The same basic idea at Rare Element. The Nd/Pr fraction is the one really sought. Lanthanum loses money – processing costs exceed revenue – but lanthanum needs to be processed to get to Nd/Pr fraction. Cerium can be removed, as MP Materials does. OK, this reduces the price of access to ND/PR, great. Then the rest of the material, containing samarium, dysprosium, terbium, etc., is not processed at all. This again remains in concentrate form and, at this point, maybe not even monetized.

It is not a new miracle technology that solves the basic problem of rare earths, that processing costs are high. But it is the one that minimizes, as far as possible, these costs to access the rare earths currently in demand. We do not yet know the real costs of this operation.

But what is the advantage of Rare Element?

There is a small essential part of this that we must understand. From my previous piece:

One would think that the intellectual property developed to separate the rare earths has value if applied elsewhere. The problem is that RER does not have this IP address. The deal with Synchron is that the IP, if it is to be used more widely, belongs to Synchron. The RER has the right of use on the Bear Lake project but nothing else. That is to say, the RER has the right to use the new extraction technology but only on its own and unique property, not more widely. There will be no revenue for the RER from the wider possible use of this IP.

It is therefore much less interesting for us to be shareholders of Rare Element. I totally agree that a new system for handling rare earth concentrates would be helpful. One that beats the competition on cost would actually be great. Current costs are around $19 to $20 per kg of treated rare earth concentrate. Beat that by a substantial margin and there’s money to be had.

But note how much of that value – if the new method works at scale – goes to Rare Element shareholders.
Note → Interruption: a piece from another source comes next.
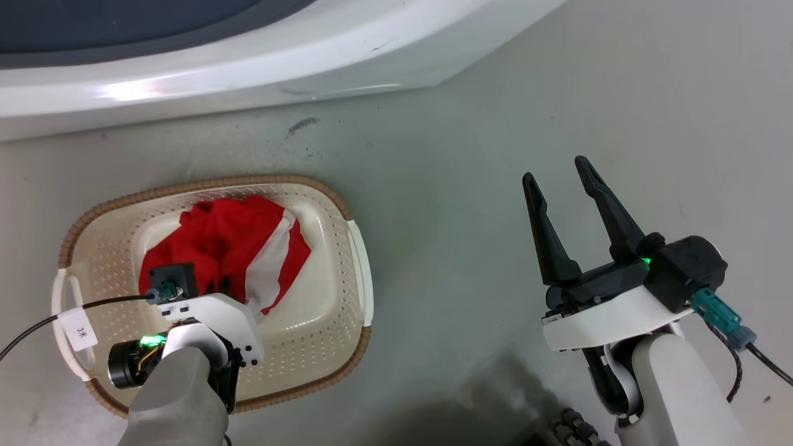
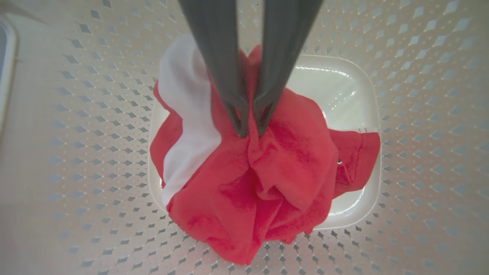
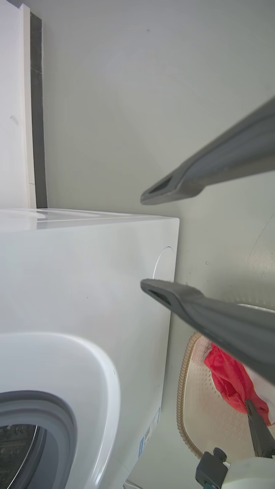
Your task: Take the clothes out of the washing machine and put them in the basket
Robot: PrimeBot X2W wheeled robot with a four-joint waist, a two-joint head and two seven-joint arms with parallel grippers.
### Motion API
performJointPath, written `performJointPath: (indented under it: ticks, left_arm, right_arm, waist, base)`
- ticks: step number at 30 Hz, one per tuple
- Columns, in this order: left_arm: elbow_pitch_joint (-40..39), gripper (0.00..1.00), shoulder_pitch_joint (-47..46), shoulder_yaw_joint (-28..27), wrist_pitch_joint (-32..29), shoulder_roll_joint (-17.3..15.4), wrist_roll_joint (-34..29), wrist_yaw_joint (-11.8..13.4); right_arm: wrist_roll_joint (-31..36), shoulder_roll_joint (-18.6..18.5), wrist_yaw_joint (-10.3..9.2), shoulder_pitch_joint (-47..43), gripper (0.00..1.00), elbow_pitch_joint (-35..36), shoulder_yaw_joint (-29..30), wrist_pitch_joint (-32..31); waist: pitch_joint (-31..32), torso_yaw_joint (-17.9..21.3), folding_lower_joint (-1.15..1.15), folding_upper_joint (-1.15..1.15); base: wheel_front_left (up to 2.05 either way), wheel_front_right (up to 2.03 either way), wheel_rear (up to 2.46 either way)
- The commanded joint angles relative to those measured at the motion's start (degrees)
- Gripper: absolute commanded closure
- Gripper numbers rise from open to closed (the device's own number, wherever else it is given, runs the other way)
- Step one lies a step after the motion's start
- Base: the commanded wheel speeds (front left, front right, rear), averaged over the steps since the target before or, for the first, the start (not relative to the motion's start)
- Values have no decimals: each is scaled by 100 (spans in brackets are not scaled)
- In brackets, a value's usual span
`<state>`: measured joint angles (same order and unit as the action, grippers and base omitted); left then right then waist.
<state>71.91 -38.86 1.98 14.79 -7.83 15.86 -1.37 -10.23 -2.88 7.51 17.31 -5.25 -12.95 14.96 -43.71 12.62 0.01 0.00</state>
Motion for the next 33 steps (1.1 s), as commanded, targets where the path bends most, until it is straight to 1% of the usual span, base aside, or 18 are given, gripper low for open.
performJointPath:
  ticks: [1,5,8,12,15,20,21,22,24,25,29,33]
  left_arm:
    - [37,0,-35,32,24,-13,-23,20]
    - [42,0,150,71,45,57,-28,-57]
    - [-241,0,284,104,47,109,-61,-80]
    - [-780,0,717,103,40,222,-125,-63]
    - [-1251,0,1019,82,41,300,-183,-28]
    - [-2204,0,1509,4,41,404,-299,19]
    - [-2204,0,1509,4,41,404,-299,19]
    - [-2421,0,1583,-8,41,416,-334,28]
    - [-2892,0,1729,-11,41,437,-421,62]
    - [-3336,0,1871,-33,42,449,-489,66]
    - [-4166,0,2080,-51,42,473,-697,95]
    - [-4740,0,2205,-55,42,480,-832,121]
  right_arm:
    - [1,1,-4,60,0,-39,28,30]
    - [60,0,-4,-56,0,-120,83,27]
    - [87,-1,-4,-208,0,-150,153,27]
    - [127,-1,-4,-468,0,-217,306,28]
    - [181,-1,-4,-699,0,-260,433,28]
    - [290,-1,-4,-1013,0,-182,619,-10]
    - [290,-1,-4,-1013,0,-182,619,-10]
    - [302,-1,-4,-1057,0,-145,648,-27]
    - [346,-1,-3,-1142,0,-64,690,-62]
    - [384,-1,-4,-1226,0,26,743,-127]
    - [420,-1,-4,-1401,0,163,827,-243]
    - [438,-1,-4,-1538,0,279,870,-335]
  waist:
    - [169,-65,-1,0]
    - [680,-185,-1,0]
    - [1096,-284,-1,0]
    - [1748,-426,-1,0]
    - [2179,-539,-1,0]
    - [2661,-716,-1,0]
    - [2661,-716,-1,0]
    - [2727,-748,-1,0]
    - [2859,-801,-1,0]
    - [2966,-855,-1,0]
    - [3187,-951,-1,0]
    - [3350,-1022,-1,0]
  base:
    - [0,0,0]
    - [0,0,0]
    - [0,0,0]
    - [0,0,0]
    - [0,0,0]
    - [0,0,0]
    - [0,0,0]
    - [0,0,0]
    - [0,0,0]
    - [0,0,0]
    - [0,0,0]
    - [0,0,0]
Only that amount that comes from the use of technology at Bear Lodge. The use of this same technology elsewhere in the world does not. It belongs to Synchron.
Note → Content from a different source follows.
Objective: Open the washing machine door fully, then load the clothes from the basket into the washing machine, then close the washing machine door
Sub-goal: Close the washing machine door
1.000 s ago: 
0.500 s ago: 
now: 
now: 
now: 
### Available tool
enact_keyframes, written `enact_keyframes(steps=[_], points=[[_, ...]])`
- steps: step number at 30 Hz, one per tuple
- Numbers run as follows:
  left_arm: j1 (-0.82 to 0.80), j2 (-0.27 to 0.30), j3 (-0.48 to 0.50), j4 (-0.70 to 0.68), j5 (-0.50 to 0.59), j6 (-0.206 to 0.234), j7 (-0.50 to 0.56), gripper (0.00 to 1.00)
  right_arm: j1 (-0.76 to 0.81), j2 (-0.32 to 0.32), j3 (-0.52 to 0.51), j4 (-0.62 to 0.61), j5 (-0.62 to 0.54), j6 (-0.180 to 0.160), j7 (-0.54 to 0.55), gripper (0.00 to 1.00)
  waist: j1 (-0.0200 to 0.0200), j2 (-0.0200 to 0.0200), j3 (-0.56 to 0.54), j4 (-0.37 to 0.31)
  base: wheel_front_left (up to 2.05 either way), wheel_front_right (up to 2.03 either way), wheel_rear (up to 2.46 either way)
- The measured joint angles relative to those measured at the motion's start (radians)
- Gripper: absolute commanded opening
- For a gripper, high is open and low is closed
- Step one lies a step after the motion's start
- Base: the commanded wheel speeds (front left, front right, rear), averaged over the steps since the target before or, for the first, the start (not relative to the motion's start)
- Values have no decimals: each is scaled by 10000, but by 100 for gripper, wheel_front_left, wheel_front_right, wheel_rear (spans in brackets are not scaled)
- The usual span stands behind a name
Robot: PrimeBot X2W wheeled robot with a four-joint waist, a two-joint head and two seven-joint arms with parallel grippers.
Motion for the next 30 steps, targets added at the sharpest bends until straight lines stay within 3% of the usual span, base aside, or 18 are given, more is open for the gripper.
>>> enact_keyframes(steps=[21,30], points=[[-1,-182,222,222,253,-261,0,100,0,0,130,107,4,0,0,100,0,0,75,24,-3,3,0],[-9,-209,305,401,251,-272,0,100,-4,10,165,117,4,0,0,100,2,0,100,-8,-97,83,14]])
Yes, it would be possible – if this new technology works well – to make money from contract processing for other sources of ore. But that still doesn’t really solve the rare element problem, does it?

My opinion

I agree that these developments are interesting. But there are these two barriers to meaningful value accruing to Rare Element shareholders. One is that the larger value of this new separation technology – if it works – goes to Synchron, not Rare Element. Second, this Bear Lodge mine just doesn’t seem to get a permit. And given the view of the current administration – which could certainly change given the desire to have locally grown minerals – does not appear to be currently in favor of changing this situation.

The investor’s point of view

I don’t see anything wrong here other than the lack of any obvious avenue to make money for shareholders. But since we shareholders want to make money, I think looking elsewhere is a better bet.